#### Directions for this task:
Exactly reproduce each line of the listing that follows.

#### Records shown:

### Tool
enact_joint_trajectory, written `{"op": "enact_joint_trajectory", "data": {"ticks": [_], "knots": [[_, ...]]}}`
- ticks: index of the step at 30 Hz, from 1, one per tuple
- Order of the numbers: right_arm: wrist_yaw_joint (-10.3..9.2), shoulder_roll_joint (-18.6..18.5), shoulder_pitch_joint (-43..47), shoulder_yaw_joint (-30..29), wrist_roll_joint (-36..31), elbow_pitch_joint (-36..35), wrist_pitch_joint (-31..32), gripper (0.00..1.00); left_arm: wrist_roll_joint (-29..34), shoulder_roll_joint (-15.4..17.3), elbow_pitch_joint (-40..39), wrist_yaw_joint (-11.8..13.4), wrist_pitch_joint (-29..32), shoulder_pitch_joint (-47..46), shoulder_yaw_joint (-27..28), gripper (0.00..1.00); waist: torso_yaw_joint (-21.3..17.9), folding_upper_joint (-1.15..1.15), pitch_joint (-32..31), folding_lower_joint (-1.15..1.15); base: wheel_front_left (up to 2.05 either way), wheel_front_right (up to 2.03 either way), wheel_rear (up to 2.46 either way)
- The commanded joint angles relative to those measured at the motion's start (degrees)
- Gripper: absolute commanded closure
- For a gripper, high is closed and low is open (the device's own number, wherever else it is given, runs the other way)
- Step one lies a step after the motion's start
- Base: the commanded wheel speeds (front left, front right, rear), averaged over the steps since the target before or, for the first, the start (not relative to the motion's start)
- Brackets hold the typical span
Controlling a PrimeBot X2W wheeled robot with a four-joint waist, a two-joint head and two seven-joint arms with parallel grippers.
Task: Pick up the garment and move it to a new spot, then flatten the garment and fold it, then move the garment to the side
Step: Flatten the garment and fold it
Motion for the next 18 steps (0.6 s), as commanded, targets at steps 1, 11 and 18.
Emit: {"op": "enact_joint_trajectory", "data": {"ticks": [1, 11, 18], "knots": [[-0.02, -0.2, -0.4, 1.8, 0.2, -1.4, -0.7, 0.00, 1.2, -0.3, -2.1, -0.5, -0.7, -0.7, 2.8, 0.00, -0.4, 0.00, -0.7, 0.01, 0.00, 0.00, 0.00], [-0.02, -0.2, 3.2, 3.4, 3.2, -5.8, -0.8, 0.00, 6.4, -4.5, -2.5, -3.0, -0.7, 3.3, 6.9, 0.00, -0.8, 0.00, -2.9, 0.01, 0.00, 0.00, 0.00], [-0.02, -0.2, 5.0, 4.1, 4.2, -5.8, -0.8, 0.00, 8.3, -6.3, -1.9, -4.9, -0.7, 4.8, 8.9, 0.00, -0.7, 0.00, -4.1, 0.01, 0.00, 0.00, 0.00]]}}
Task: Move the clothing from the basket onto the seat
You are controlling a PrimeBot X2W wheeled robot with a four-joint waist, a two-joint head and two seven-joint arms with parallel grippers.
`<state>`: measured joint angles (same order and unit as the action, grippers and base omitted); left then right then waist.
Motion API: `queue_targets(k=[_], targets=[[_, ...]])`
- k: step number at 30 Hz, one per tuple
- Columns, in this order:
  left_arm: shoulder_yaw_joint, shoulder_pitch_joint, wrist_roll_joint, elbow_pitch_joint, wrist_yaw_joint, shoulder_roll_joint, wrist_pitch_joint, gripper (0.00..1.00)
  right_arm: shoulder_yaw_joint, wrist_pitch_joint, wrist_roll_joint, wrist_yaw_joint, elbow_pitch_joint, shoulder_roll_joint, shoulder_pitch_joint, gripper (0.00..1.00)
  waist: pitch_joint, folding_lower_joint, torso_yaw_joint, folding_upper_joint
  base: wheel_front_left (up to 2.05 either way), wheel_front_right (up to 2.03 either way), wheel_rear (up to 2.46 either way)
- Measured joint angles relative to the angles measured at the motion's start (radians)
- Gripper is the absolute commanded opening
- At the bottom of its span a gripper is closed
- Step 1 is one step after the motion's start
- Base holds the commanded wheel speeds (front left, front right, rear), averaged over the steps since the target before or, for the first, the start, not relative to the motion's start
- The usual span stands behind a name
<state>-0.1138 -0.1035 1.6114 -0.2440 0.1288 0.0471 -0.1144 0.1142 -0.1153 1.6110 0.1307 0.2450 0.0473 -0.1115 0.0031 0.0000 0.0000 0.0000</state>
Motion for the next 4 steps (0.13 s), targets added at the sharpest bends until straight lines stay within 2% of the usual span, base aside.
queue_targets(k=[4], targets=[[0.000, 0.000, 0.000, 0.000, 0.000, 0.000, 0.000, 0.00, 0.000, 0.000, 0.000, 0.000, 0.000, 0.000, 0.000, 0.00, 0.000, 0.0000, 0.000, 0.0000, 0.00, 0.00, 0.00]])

#### Answer to the exercise:
### Tool
enact_joint_trajectory, written `{"op": "enact_joint_trajectory", "data": {"ticks": [_], "knots": [[_, ...]]}}`
- ticks: index of the step at 30 Hz, from 1, one per tuple
- Order of the numbers: right_arm: wrist_yaw_joint (-10.3..9.2), shoulder_roll_joint (-18.6..18.5), shoulder_pitch_joint (-43..47), shoulder_yaw_joint (-30..29), wrist_roll_joint (-36..31), elbow_pitch_joint (-36..35), wrist_pitch_joint (-31..32), gripper (0.00..1.00); left_arm: wrist_roll_joint (-29..34), shoulder_roll_joint (-15.4..17.3), elbow_pitch_joint (-40..39), wrist_yaw_joint (-11.8..13.4), wrist_pitch_joint (-29..32), shoulder_pitch_joint (-47..46), shoulder_yaw_joint (-27..28), gripper (0.00..1.00); waist: torso_yaw_joint (-21.3..17.9), folding_upper_joint (-1.15..1.15), pitch_joint (-32..31), folding_lower_joint (-1.15..1.15); base: wheel_front_left (up to 2.05 either way), wheel_front_right (up to 2.03 either way), wheel_rear (up to 2.46 either way)
- The commanded joint angles relative to those measured at the motion's start (degrees)
- Gripper: absolute commanded closure
- For a gripper, high is closed and low is open (the device's own number, wherever else it is given, runs the other way)
- Step one lies a step after the motion's start
- Base: the commanded wheel speeds (front left, front right, rear), averaged over the steps since the target before or, for the first, the start (not relative to the motion's start)
- Brackets hold the typical span
Controlling a PrimeBot X2W wheeled robot with a four-joint waist, a two-joint head and two seven-joint arms with parallel grippers.
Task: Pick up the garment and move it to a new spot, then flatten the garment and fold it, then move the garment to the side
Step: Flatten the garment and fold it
Motion for the next 18 steps (0.6 s), as commanded, targets at steps 1, 11 and 18.
Emit: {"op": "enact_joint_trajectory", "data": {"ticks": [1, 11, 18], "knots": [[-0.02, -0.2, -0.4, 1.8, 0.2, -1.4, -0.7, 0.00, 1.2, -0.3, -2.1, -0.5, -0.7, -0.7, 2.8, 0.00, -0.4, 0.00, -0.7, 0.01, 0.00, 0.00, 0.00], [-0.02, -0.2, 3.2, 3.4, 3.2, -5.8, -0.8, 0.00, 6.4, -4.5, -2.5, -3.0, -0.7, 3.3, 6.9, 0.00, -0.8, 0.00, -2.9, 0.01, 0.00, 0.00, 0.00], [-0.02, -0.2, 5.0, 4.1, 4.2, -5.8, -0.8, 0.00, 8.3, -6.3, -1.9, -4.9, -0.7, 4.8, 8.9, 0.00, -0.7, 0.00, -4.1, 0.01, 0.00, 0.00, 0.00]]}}
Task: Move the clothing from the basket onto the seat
You are controlling a PrimeBot X2W wheeled robot with a four-joint waist, a two-joint head and two seven-joint arms with parallel grippers.
`<state>`: measured joint angles (same order and unit as the action, grippers and base omitted); left then right then waist.
Motion API: `queue_targets(k=[_], targets=[[_, ...]])`
- k: step number at 30 Hz, one per tuple
- Columns, in this order:
  left_arm: shoulder_yaw_joint, shoulder_pitch_joint, wrist_roll_joint, elbow_pitch_joint, wrist_yaw_joint, shoulder_roll_joint, wrist_pitch_joint, gripper (0.00..1.00)
  right_arm: shoulder_yaw_joint, wrist_pitch_joint, wrist_roll_joint, wrist_yaw_joint, elbow_pitch_joint, shoulder_roll_joint, shoulder_pitch_joint, gripper (0.00..1.00)
  waist: pitch_joint, folding_lower_joint, torso_yaw_joint, folding_upper_joint
  base: wheel_front_left (up to 2.05 either way), wheel_front_right (up to 2.03 either way), wheel_rear (up to 2.46 either way)
- Measured joint angles relative to the angles measured at the motion's start (radians)
- Gripper is the absolute commanded opening
- At the bottom of its span a gripper is closed
- Step 1 is one step after the motion's start
- Base holds the commanded wheel speeds (front left, front right, rear), averaged over the steps since the target before or, for the first, the start, not relative to the motion's start
- The usual span stands behind a name
<state>-0.1138 -0.1035 1.6114 -0.2440 0.1288 0.0471 -0.1144 0.1142 -0.1153 1.6110 0.1307 0.2450 0.0473 -0.1115 0.0031 0.0000 0.0000 0.0000</state>
Motion for the next 4 steps (0.13 s), targets added at the sharpest bends until straight lines stay within 2% of the usual span, base aside.
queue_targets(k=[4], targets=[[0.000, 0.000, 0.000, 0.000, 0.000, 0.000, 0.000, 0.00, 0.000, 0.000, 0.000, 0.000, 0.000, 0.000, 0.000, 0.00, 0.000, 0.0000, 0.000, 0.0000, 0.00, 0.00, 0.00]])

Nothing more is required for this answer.